* _Your goal_
Using the exact wording, repeat every line of the material.

--- Collected data Enclosed Below ---

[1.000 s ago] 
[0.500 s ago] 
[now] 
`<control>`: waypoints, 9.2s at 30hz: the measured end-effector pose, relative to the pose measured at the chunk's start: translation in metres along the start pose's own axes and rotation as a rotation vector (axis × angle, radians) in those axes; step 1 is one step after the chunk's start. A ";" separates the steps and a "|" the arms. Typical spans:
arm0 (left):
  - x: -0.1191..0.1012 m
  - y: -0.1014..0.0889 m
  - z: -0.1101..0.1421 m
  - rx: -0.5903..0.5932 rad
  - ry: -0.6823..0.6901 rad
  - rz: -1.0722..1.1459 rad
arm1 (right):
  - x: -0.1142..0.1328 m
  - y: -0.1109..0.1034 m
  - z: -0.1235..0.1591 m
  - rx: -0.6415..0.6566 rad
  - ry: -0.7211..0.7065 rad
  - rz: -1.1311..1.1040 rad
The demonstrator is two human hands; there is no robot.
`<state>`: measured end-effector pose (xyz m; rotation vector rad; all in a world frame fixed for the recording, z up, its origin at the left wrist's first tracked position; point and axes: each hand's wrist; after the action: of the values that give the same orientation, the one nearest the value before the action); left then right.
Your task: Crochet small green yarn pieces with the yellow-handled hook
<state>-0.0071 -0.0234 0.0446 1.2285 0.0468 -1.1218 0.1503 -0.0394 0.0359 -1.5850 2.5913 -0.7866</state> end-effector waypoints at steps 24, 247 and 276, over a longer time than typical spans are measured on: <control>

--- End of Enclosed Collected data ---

* _Completed exercise_
[1.000 s ago] 
[0.500 s ago] 
[now] 
`<control>`: waypoints, 9.2s at 30hz: the measured end-effector pose, relative to the pose measured at the chunk's start: translation in metres along the start pose's own axes and rotation as a rotation vector (axis × angle, radians) in those axes; step 1 is one step after the chunk's start. A ";" separates the steps and a "|" the arms. Typical spans:
arm0 (left):
  - x: -0.1191..0.1012 m
  - y: -0.1014..0.0889 m
  - z: -0.1101..0.1421 m
  - rx: -0.5903..0.5932 rad
  - ry: -0.6823..0.6901 rad
  - rz: -1.0722..1.1459 rad
arm1 (right):
  - x: -0.1142..0.1328 m
  - y: -0.1109..0.1034 m
  - z: -0.1235..0.1591 m
  - rx: -0.6415..0.6566 rad
  - ry: -0.7211..0.7065 rad
  - rz: -1.1311..1.1040 rad
The demonstrator is two human hands; there is no robot.
`<state>`: measured end-effector pose (xyz m; rotation vector rad; all in a world frame fixed for the recording, z up, its origin at the left wrist's first tracked position; point and axes: each hand's wrist; after the action: of the values that give the same orientation, the one nearest the value before the action); left then right.
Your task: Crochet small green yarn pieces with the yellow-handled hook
<state>-0.0071 -0.0234 0.0446 1.2285 0.0468 -1.1218 0.1503 -0.0394 0.0359 -1.5850 2.5913 -0.7866</state> end-effector waypoints at steps 24, 247 and 276, over a longer time than typical spans are measured on: <control>

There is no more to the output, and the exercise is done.